If that was the intention, surely the help should go where farms are poorest. Some two-thirds of the people here are living on one-third of the land, having holdings with a poor law valuation of over £100. The poor law valuation of these holdings is two and a half times greater than the valuation of holdings under £20. That shows that the land on smaller holdings is in most need of improvement. I cannot agree that any reasonable argument was put up for including holdings over £200 valuation as against the smaller holdings. If there is sufficient money to go round, I am in favour of extending the scheme, but if not, and if the small farmers refuse to accept the grants to improve their land and give employment, then I see nothing against doing so. Until that has been proved, then I say the policy laid down originally was the sanest policy from the point of view of farming conditions.

Senator Madden, I am sorry to say, became quite excited, but he was also wide of the question. He spoke about the energy that was put into the purchase of arms, and said it was a shame that the same energy was not put into the purchase of artificial manures. I am quite sure Senator Madden would not seriously object to the purchasing of arms, nor would any farmers, seeing that these arms were purchased to protect the people, and if farmers are not the principal people in this country I do not know what I am talking about. The purchase of arms was absolutely justified, and I doubt if Senator Madden, or anyone else, would have the courage to stand on a public platform and say that such a policy was not justified. It is the only hope we have at present, and we thank God that such energy and enthusiasm were put into that work.

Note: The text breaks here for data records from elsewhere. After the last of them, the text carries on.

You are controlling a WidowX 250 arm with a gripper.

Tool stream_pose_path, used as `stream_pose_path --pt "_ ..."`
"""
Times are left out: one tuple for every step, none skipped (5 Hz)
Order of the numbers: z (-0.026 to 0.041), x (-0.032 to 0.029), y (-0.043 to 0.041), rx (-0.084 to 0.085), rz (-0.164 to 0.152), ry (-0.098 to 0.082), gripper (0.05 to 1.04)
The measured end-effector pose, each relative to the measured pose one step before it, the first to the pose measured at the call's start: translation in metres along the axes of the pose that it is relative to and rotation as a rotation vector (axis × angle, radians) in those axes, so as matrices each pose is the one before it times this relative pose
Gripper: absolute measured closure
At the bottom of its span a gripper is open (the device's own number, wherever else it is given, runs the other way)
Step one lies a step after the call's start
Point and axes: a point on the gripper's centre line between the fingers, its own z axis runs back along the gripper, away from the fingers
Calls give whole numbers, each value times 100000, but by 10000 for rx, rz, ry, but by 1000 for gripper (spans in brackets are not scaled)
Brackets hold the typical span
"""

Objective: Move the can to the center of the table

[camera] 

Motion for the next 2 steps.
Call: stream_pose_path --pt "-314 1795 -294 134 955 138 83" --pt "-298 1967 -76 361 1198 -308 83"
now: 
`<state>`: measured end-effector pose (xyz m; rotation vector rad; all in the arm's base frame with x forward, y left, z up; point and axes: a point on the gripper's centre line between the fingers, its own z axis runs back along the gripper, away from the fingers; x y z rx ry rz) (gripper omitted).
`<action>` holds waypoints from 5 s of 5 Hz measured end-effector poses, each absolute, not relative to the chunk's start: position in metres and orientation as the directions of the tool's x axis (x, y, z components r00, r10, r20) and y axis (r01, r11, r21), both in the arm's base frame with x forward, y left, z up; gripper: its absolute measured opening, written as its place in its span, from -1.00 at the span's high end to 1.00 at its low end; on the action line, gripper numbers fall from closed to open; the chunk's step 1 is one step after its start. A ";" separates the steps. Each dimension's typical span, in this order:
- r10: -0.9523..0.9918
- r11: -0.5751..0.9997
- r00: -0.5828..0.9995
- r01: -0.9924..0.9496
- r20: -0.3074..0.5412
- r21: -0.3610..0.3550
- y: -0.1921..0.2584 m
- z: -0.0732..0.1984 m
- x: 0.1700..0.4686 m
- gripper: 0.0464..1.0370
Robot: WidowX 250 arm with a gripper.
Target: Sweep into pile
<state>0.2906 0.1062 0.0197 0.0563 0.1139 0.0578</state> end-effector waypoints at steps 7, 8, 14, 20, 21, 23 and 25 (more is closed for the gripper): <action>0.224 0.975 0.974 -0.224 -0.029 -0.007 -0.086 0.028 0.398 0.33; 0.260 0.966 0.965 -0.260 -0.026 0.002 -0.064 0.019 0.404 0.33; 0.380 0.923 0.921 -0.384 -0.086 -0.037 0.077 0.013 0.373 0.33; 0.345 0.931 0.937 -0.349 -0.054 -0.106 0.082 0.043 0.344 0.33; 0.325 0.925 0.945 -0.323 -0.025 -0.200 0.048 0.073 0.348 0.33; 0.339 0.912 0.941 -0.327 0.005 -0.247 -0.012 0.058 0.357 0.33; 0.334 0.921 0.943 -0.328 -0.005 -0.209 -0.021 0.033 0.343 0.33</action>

It is because that was done we are in a position which otherwise might have been different.

Coming to the question of manures, I ask Senator Madden if he could tell me the name of one farmer who could not get phosphates last year. I do not know one. I go all over the country, and come into contact with many farmers, and I do not know one farmer who failed to get phosphates. Senator Madden referred to the employment given on one big farm near where he lives. I am quite prepared to accept the Senator's statement, but surely he will not suggest that that instance is typical of the country as a whole, or that more employment is given on big farms than on small ones. If the Senator looks at the statistics—and he seems to be pretty well armed in that respect—he will find that the employment given on small farms, those under £100 poor law valuation, would be several times greater than on holdings over £200 poor law valuation. Senator Counihan gave some figures which on examination would really make my case. In my opinion it is not altogether a question of the employment given, but of the number of people being supported on a certain type of farm. I believe the smaller farms support more people, more cattle, more pigs, and more hens than the bigger holdings.

The reasonable thing to do in any legislation of this kind is to try to bring about a situation whereby the greatest number of people will benefit. I believe that many things could be done, and I am quite prepared to join in a reasonable argument or in reasonable criticism of the Minister for Agriculture. I put forward various things from time to time, but the Minister turned them down, just as he turned down Senator Counihan's proposal. It is only right to point out that in a debate of this kind the principal thing that might affect agriculture here under present circumstances is completely overlooked. What is really affecting agriculture here to-day is that it has been over mechanised and over commercialised. If we allow agriculture to become the slave of the machine there is going to be a very serious situation.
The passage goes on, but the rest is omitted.